Изменить стиль страницы

— Вторая подметка полетела к чертям собачьим. Твоя держится, а эта прохудилась. Прибей новую подметку. Я свою принес. Годится ли?

Яницын, поспешая не спеша, для виду, чтобы оттянуть время и понять цель прихода калмыковцев, одернул косоворотку, посконные штаны, затем всунул босые ноги в короткие дряхлые валенки. Достав из-под койки ящик с «причиндалами», он надел черный рабочий фартук и долго мял в руках подметку.

— Годится. Разувайся, военный. Садитесь, господа военные офицеры, на мою койку. Она хучь и скрипучая, но дюжая…

Скрипучая, но дюжая койка запела на разные голоса под тяжестью незваных-непрошеных гостей.

Яницын низко наклонил голову над сапогом: нет ли подвоха? Как будто нет, подошва сдала, развалилась. Недотепа, любопытствуя, воззрился на вахмистра.

— Не казенная подошва, тухлый товарец: сверху кожа, а нутре — гниль?

— Японское дерьмо! — проворчал вахмистр. Его уже развезло, оползал на койку как куль.

— Ляжись-ка ты на мое место, военный, — добродушно предложил чеботарь, — еще теплое! Поспи чуток. Эк тебя разморило… А вы, господин военный офицер, присядьте пока на табуреточку…

Замятин, покачиваясь, сбросил на пол японский зеленый полушубок на меху, меховую шапку-ушанку, сбросил второй сапог, тяжело плюхнулся на застонавшую под его тяжестью койку и заскулил:

— Не засну я. Сна начисто лишился я, капитан Верховский. Сомкну веки — стон, хрип, вопли. Из-за бессонницы пристрастился к опию, кокаину, а сонные порошки глотаю, как слабонервная дамочка. Дошел до ручки: ничто не помогает, не сплю — и баста! Помолись за мою грешную душу, сапожник, осени меня крестным знамением, — пьяно куражился калмыковец. — Я православный безбожник. — И захныкал: — Помолись, простота!

Матвеев набожным, исполненным веры взглядом окинул икону в углу, пошевелил толстой отвисшей губой.

— Помолюсь… помяну в молитве… авось и сон к тебе вернется. Какая это жисть без сладкого сна? — И он опять широко, безмятежно зевнул.
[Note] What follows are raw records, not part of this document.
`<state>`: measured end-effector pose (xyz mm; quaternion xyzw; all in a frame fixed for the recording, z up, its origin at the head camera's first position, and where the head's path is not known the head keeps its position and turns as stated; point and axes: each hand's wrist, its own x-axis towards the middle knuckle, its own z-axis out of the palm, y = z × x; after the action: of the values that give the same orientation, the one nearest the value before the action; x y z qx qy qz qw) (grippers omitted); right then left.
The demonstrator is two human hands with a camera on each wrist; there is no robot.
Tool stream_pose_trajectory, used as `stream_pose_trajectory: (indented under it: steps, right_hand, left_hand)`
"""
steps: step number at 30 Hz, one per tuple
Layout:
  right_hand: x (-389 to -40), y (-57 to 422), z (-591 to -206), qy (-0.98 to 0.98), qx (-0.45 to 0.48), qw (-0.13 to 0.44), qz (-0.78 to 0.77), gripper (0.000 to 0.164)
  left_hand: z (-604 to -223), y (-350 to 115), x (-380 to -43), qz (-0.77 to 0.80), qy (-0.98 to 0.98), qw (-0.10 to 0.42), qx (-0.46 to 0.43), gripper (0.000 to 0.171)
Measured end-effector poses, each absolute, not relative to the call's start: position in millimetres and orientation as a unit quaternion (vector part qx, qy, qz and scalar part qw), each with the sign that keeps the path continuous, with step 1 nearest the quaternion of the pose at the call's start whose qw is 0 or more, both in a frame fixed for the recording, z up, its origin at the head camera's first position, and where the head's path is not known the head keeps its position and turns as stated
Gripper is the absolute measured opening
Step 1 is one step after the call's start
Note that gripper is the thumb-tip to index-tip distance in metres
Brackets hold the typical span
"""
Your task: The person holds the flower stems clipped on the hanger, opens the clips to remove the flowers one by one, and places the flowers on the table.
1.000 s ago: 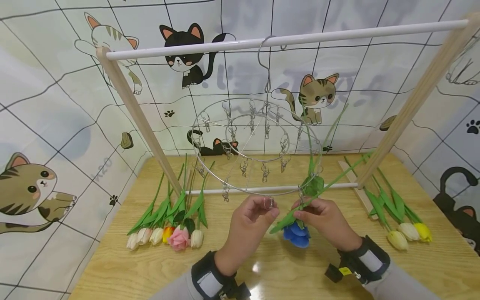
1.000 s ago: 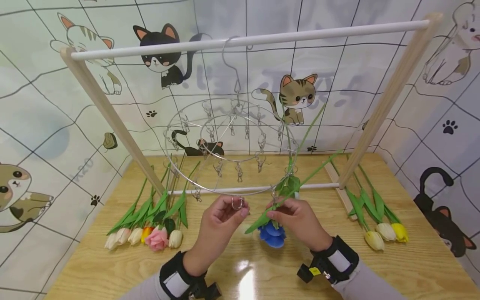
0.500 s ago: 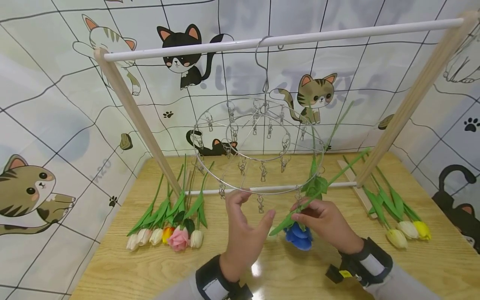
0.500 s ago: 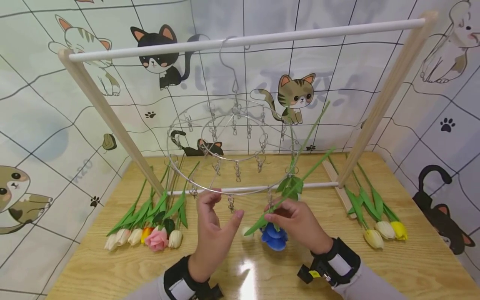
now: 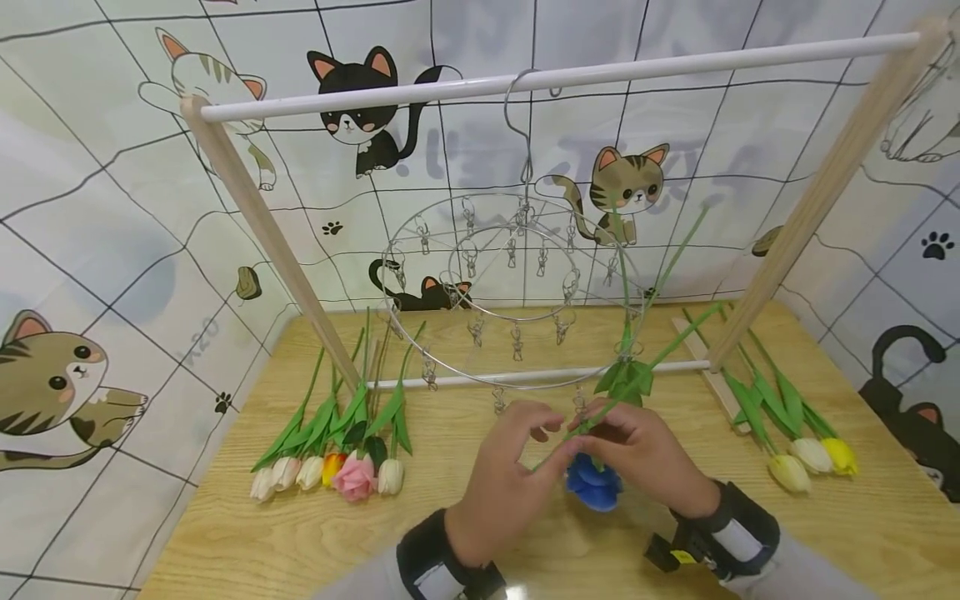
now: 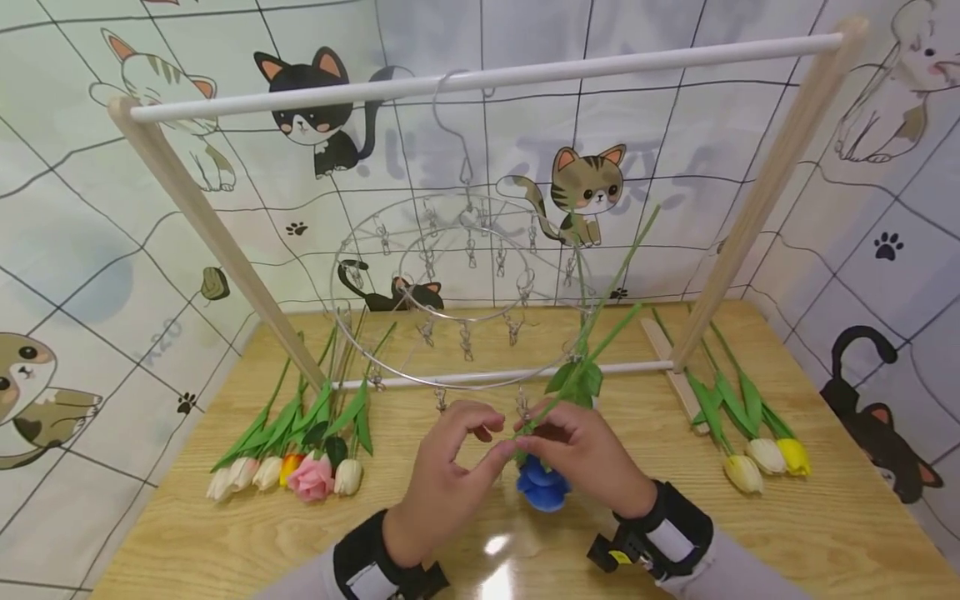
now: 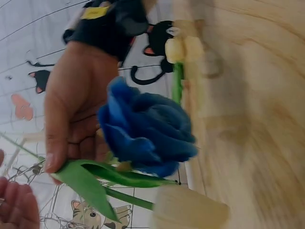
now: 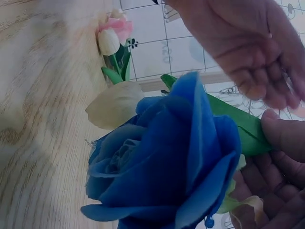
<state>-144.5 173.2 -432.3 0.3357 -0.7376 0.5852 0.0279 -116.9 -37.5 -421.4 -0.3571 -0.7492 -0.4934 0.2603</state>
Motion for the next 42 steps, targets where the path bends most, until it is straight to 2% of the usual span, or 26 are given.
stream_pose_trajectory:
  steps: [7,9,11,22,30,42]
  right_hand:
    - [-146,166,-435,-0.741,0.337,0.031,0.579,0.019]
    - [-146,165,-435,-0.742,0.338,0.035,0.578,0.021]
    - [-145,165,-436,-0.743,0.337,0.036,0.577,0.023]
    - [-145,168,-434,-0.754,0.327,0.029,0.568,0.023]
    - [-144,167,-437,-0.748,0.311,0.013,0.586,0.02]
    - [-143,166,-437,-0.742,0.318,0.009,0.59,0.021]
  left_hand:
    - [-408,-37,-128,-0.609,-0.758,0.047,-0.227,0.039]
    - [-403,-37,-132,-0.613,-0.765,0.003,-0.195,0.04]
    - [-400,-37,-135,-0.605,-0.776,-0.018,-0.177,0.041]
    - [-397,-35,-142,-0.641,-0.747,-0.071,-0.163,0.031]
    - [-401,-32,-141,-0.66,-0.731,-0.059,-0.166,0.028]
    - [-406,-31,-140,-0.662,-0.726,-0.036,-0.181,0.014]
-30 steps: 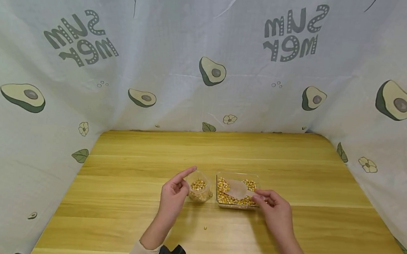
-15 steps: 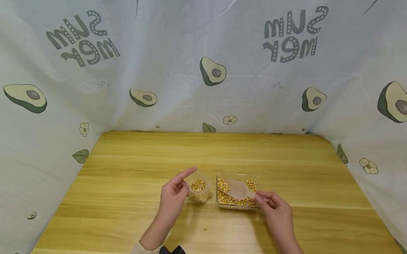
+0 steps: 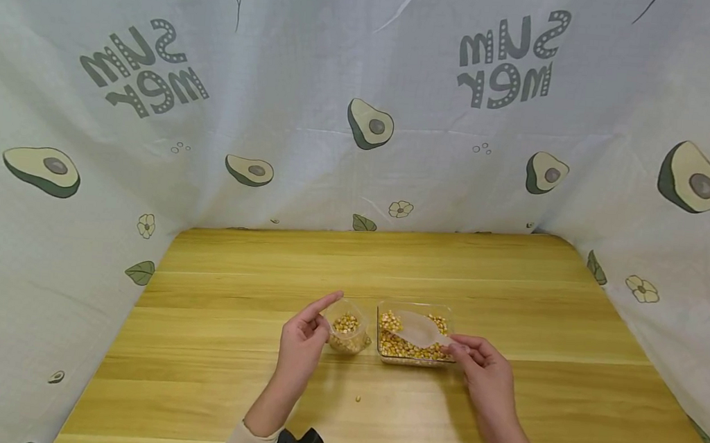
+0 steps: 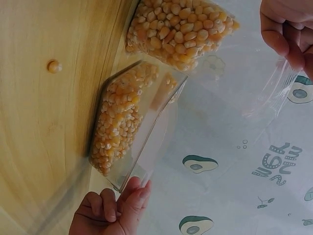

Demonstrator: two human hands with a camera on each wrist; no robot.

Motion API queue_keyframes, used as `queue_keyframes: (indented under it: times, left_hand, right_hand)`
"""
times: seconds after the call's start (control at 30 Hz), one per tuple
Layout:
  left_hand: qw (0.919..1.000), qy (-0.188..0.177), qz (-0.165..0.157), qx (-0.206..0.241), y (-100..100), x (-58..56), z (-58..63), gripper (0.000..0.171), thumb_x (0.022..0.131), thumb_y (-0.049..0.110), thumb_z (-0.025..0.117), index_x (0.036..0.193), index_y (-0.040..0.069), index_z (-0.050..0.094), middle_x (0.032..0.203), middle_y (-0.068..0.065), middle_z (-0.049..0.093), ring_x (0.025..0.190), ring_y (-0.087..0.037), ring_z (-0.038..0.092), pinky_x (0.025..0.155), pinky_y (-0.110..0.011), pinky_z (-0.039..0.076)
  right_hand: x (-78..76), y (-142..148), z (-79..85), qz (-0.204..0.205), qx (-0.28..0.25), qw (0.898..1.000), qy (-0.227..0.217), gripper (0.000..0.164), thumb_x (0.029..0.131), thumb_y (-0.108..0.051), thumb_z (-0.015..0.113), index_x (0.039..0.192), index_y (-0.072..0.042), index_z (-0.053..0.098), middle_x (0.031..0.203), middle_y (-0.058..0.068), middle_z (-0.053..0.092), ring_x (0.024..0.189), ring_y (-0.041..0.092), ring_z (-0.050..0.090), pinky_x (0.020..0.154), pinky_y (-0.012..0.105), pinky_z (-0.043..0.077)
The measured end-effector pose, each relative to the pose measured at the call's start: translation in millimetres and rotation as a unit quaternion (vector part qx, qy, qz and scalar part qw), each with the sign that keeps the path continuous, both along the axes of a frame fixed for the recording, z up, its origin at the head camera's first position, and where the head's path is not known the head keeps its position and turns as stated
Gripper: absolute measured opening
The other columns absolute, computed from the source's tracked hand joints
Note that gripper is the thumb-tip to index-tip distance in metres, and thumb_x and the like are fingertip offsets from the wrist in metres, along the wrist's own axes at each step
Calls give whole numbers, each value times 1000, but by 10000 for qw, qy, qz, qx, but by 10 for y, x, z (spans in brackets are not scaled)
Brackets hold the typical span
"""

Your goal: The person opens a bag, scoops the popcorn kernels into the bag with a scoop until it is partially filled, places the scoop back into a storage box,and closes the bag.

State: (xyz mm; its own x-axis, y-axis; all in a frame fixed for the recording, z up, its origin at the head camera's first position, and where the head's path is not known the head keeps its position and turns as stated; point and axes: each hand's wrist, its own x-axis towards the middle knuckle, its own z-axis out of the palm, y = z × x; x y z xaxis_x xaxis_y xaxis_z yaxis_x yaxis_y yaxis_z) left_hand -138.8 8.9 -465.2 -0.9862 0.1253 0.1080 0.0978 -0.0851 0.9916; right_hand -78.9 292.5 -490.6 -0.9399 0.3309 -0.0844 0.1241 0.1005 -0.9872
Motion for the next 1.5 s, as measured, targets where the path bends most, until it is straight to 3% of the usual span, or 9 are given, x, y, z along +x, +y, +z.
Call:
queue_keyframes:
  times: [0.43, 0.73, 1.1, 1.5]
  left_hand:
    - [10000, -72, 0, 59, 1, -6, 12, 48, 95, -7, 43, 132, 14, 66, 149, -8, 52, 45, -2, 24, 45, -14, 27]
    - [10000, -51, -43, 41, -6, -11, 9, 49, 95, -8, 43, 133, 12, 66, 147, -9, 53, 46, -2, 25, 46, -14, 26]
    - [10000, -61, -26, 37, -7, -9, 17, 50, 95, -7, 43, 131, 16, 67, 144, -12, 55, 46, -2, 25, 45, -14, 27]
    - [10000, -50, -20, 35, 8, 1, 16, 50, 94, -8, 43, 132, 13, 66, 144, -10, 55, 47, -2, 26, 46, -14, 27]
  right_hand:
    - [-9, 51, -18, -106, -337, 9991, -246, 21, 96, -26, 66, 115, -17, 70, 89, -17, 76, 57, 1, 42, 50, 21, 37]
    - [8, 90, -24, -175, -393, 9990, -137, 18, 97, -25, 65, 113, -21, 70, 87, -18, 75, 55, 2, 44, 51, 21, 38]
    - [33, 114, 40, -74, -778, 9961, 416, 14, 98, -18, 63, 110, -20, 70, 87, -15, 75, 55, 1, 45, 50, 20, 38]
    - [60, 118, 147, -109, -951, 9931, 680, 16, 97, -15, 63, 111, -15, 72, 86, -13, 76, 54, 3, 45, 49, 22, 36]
Вскоре Замятин заснул бурным пьяным сном: стонал, захлебывался слюной, задыхался, храпел во все лопатки.

Прошло с полчаса. Капитан, тоже, по-видимому, пьяный, дремал.

Яницын, осторожно постукивая молотком, вгонял в подошву деревянные гвозди и в то же время, оттопырив толстую нижнюю губу, глуповато посматривал то на капитана, то на спящего вахмистра.

— Вот я и очухался, — подал голос Замятин. — Спасибо, сапожник, славно всхрапнул. Это я около тебя, губошлепа, успокоился. Ты на мою физиомордию не удивляйся. Болел в младенчестве детским параличом. Все отошло, а лицо как онемело, не слушается меня. Папаша-родитель меня за это ненавидел: «Ни зла, говорил, ни добра не выражает физия. Как маска…» Починил сапог, братан?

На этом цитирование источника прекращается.